I had never met anyone else in this dark hole except for those who seldom fed me. There was that one fella who was here that I shared conversations with, but I think that was years ago. I had no way to tell, since there was no time in this dreadful pit. Even the lighting was dim, glowing with the same radiance it had for what I assumed were years.
My greatest fear was that my legacy would end in failure, utter failure. Not that I had cared much about the impression I would leave on the world, but I certainly did not want to be branded as a failure. I guess it brought some comfort to me that I was known to only a few, so that my failure was recognized by those few only if they still lived.
There were many things I would have had wanted to do before all of this had happened, like to have slept in a bed one last time or maybe spend an entire evening eating nothing but grills. An odd regret maybe, but I now knew what had happened was going to occur sooner or later. That is why I vowed that the first thing I would eat if I ever get out of here was going to be the grills, but that was if I ever got to leave this accursed place. I had little hope left at this point, yet a little was all I needed to live on and perhaps redeem myself. To present that final gift, or at least a better purpose than rotting away in this state of despair.
I vowed my curse to the traitors, but my vengeance would be carried out by my avenger. My vengeance would be done with justice. My vengeance would be absolute. At least I hoped so, since it seemed that not even a marsh flea would care about my skin and bones. All I could do was sigh and hope on, groan my frustration and remain stubborn. Some may say my stubbornness was childish, but I found it mildly entertaining since it frustrated my enemies. The only bit of retaliation I could present.
What would I give to have a conversation with someone? I guess that was another thing I wished I had done on my last day. Grills and chatter. Instead, here I am fretting over what I could have and could not have done, stuck in my endless stubborn line of thought.
I was fully aware that my escape would ruffle up some feathers, so I had made a mental note to finish my business swiftly and effectively before I ran out of time. I would leave one final prick with my downfall.
The metal doors reverberated somewhere in the distance, then the scuffling and struggling grunts of an individual. I barely twitched, but my intrigue was piqued over this change. For too long they had left me abandoned in this cell all alone, but suddenly my captors gave their new captive a cell right beside mine’s, and as sudden this commotion began they had just as quickly left us alone. There was sobbing as soon as they shut the door behind them. Curious, I thought to myself. Their captive was a boy, a highly unusual circumstance to say the least.

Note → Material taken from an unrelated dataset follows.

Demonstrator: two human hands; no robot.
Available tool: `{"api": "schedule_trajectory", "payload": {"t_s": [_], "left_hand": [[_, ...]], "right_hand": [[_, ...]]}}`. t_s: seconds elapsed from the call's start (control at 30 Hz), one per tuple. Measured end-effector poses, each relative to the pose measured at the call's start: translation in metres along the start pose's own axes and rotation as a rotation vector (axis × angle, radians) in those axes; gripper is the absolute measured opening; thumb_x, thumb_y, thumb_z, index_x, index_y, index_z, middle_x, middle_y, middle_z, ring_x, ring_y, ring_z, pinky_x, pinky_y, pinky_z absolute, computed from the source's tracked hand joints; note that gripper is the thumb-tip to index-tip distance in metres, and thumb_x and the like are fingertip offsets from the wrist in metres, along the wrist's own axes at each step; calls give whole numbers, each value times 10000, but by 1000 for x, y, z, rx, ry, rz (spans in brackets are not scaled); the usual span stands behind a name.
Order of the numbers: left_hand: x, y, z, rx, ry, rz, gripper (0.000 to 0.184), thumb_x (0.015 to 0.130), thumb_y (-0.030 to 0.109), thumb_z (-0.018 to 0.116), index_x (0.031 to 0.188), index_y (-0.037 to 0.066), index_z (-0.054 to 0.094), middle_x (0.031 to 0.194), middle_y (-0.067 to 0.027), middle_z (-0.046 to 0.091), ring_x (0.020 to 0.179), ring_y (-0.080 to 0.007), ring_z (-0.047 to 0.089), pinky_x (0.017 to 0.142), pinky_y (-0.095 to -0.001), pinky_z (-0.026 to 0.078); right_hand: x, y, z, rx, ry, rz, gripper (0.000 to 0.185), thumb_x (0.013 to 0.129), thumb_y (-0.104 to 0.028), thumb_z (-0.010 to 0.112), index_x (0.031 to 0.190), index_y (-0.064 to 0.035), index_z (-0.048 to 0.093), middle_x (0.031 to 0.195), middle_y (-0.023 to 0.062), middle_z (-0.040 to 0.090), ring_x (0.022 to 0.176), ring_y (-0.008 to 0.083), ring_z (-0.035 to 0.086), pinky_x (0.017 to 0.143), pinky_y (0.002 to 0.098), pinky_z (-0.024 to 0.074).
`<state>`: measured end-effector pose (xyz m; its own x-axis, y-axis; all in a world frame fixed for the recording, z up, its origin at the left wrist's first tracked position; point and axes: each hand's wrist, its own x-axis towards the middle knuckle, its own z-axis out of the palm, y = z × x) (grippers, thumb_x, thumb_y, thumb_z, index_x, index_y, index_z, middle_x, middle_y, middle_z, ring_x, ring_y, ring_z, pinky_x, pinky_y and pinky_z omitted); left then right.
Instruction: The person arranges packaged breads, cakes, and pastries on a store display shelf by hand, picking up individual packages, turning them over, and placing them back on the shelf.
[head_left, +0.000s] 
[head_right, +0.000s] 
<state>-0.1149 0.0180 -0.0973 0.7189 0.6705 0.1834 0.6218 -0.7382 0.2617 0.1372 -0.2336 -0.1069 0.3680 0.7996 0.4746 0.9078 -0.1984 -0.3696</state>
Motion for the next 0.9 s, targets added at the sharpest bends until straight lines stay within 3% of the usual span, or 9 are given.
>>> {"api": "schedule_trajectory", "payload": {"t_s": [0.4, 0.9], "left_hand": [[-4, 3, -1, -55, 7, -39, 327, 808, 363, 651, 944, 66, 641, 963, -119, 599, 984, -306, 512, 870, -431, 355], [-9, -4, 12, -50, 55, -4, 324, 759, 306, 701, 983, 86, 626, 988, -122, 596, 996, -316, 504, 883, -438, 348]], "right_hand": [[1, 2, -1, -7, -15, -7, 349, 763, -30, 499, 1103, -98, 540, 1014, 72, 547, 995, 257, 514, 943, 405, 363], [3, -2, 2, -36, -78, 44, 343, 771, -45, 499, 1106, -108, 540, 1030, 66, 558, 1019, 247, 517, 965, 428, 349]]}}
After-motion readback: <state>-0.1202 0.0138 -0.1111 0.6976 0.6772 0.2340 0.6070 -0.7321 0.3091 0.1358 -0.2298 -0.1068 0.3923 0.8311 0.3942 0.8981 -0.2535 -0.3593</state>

I flipped around and my eyes confirmed that he was just a mere boy. A boy who somehow earned a cell right beside me. I twisted my head around back at the entrance, eyeing it suspiciously. Momentarily I wondered if this was another ploy from the Mountain, which I had assumed that they had given up doing a long time ago.
No, this boy was sincere, I could sense his broken spirit. In a way, I saw myself in him, brokenhearted all those years ago. He curled away in the corner just I had done before, balled up in his legs toning out his surroundings. Certainty gripped me that I had never met him before, but there was some sort of familiarity about him. Suddenly it dawned on me.
“Shavo?” I uttered in disbelief. The first words I spoke in ages were trembling in shock, I even doubted my own eyes.
The boy paused from his crying, staring back at me in the same disbelief. Seeing his eyes removed any doubt, this indeed was Shavo.